TRY IT: The result should be every line that contains the word "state", taken from the material.
[AVAILABLE DATA Boundary: Start]
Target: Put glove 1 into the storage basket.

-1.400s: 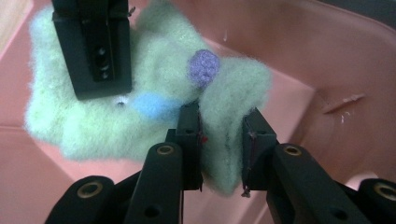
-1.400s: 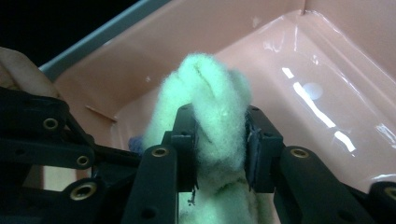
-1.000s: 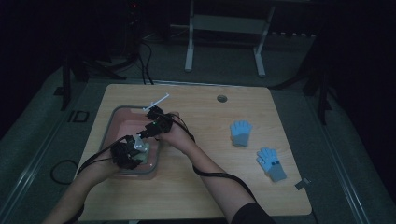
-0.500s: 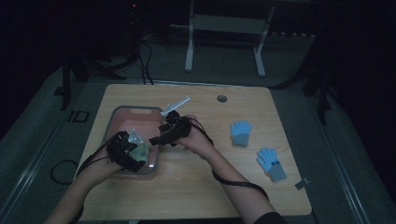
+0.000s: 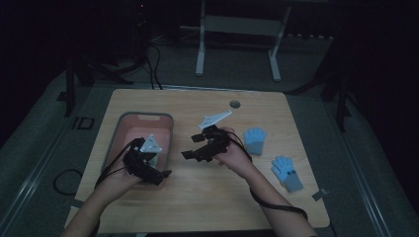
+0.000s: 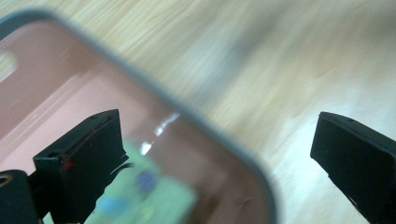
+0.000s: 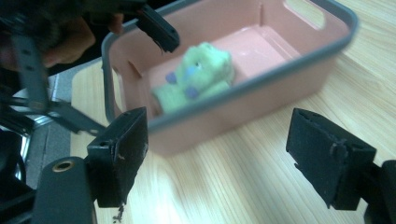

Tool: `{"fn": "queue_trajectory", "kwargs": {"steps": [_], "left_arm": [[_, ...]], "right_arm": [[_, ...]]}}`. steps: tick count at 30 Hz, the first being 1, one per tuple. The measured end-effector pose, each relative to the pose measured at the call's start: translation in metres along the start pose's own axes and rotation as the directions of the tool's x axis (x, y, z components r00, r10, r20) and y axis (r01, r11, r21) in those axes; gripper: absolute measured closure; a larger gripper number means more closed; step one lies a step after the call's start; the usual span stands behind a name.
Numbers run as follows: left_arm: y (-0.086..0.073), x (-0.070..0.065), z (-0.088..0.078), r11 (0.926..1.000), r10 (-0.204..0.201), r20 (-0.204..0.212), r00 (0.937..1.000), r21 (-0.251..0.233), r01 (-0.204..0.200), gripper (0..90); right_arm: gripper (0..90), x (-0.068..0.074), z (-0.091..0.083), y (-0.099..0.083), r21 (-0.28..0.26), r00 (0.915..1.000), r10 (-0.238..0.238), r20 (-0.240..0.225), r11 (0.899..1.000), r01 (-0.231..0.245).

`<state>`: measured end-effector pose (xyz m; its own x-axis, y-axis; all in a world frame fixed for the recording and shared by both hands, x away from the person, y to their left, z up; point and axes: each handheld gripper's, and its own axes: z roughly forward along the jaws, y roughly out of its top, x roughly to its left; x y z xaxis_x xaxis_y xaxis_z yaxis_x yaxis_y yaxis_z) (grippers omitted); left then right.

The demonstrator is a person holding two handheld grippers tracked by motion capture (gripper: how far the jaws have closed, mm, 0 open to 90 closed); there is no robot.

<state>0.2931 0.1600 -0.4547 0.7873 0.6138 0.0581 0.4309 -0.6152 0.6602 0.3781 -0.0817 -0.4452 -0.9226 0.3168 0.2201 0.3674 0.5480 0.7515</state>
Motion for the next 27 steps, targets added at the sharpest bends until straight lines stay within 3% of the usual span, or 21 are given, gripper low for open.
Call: {"fn": "queue_trajectory", "kwargs": {"steps": [1, 4, 6, 12, 15, 19, 23, 27], "left_arm": [[0.009, -0.017, 0.005, 0.9985, 0.038, 0.036, 0.9986, -0.04, -0.036, 2.8], [0.015, -0.031, 0.014, 0.9963, 0.06, 0.072, 0.9956, -0.065, -0.055, 2.8], [0.018, -0.039, 0.021, 0.9958, 0.079, 0.084, 0.9933, -0.052, -0.075, 2.5], [0.021, -0.064, 0.048, 0.9885, 0.151, 0.122, 0.981, -0.017, -0.15, 1.4], [0.019, -0.073, 0.064, 0.9869, 0.161, 0.154, 0.9748, -0.017, -0.16, 1.4], [0.015, -0.082, 0.086, 0.9856, 0.167, 0.181, 0.9692, -0.004, -0.169, 1.4], [0.009, -0.09, 0.1, 0.978, 0.198, 0.192, 0.9613, 0.027, -0.207, 1.5], [-0.001, -0.091, 0.108, 0.9827, 0.178, 0.222, 0.9585, 0.01, -0.185, 1.5]], "right_arm": [[23.5, -0.005, -0.01, -0.012, -0.002, 0.9996, 0.005, 0.027, 1.0, -0.005], [23.5, -0.011, -0.023, -0.028, -0.013, 0.9983, 0.015, 0.057, 1.0, -0.014], [23.4, -0.016, -0.03, -0.039, -0.022, 0.998, 0.032, 0.054, 0.999, -0.031], [21.3, -0.027, -0.053, -0.07, -0.015, 0.9903, 0.036, 0.134, 0.999, -0.035], [20.7, -0.033, -0.065, -0.085, -0.032, 0.9867, 0.07, 0.146, 0.997, -0.066], [21.1, -0.037, -0.077, -0.102, -0.06, 0.9808, 0.07, 0.182, 0.996, -0.06], [20.2, -0.037, -0.086, -0.116, -0.06, 0.9742, 0.062, 0.217, 0.997, -0.05], [18.6, -0.037, -0.093, -0.127, -0.069, 0.974, 0.067, 0.217, 0.996, -0.053]]}}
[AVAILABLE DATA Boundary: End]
FINISHED EXERCISE:
`<state>`: measured end-effector pose (xyz m; its own x-axis, y-axis; all in a world frame fixed for the recording and shared by both hands, x away from the person, y to their left, z up; point and axes: each handheld gripper's, and its own axes: z roughly forward along the jaws, y roughly out of its top, x roughly to its left; x y z xaxis_x xaxis_y xaxis_z yaxis_x yaxis_y yaxis_z) (grippers omitted); left then right.
<state>0.2931 0.1600 -0.4547 0.7873 0.6138 0.0581 0.4309 -0.6152 0.6602 0.3781 -0.0817 -0.4452 -0.9226 0.3168 0.2201 0.3674 0.5480 0.7515</state>

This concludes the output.